We’ve fallen, and we can’t get up.
American manufacturing growth had come to a standstill in September, and the Labor Department’s latest employment figures, the worst jobs report of the year, tell the same story from another perspective: unemployment rate stagnant, wages stagnant, hours worked down, number of new jobs far below forecast, previous reports revised downward, labor-participation rate at 38-year low, with nearly 95 million eligible American workers sidelined.
That the Obama administration is foundering from an economic-policy point of view is not news. Barack Obama & Co. represent the very freshest and most imaginative thinking of the 1930s — stimulus, public works, monkeying with the minimum wage, political favoritism for union constituencies, the ancient superstition that simply putting money in somebody’s pocket makes the nation richer through the miraculous power of the economic multiplier, etc.
President Obama and his advisers take an essentially managerial view of the economy. Their hearts may secretly thrill to memories of exciting old campus Marxists in days gone by, but they are not in the main government-ownership-of-the-means-of-production guys. They see themselves as chess masters. If you remember those scenes in the original Clash of the Titans with the gods of Olympus moving little figurines around on a gameboard — that is how they see government (and, not coincidentally, themselves). Their role, as they see it, isn’t to own the farms and factories, but to set the terms of employment, to give this constituency a nudge, to take that one down a peg, to push sugar imports in one direction and so-called green energy in another. The Right’s habit of comparing President Obama’s thinking to that of the Italian fascists and their corporazioni isn’t (only) for the purposes of denigration. The president and his men see the government as a partner, an entrepreneur, an economic actor with incomparable resources and power. If you read Ezra Pound’s admiring estimates of 1930s European corporate-state economics, it will sound quite contemporary: The state has the power to act — why not make the most of it?
Scratch a “liberal,” find a fascist. It works every time, and in every context.

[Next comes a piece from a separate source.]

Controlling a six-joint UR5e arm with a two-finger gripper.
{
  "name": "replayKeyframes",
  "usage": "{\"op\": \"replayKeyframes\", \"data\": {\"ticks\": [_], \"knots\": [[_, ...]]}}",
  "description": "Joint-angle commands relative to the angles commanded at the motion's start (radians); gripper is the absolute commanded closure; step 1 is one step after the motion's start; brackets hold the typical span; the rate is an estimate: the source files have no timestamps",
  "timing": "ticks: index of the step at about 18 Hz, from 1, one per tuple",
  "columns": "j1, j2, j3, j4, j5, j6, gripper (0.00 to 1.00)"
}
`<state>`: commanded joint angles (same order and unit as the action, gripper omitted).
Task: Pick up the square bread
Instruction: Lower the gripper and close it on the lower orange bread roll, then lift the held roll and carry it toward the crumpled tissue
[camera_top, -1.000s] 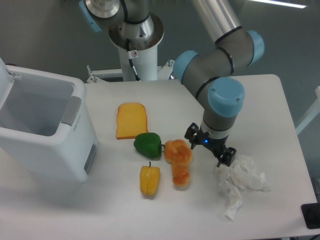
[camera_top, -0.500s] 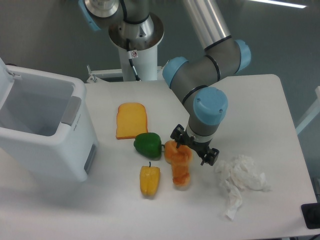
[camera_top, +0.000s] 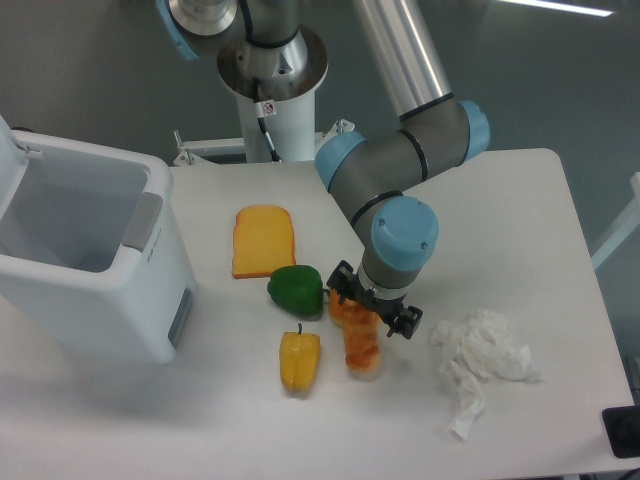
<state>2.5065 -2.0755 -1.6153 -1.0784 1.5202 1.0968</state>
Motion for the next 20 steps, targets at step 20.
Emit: {"op": "replayKeyframes", "data": {"ticks": [20], "knots": [[0.015, 0.014, 0.179, -0.003, 0.005, -0.011, 0.84]]}}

Call ’em commies, call ’em socialists, call ’em Marxists or neo-Marxists, call ’em statists, call ’em whatever you like. The central truth remains: power and control are what they’re all about, under any ideological nomenclature you may prefer. The irony is that they see themselves as indispensable, when all we really need for them to do is just get the hell out of the way and mind their own damned business. Which is the one thing they will never, ever do.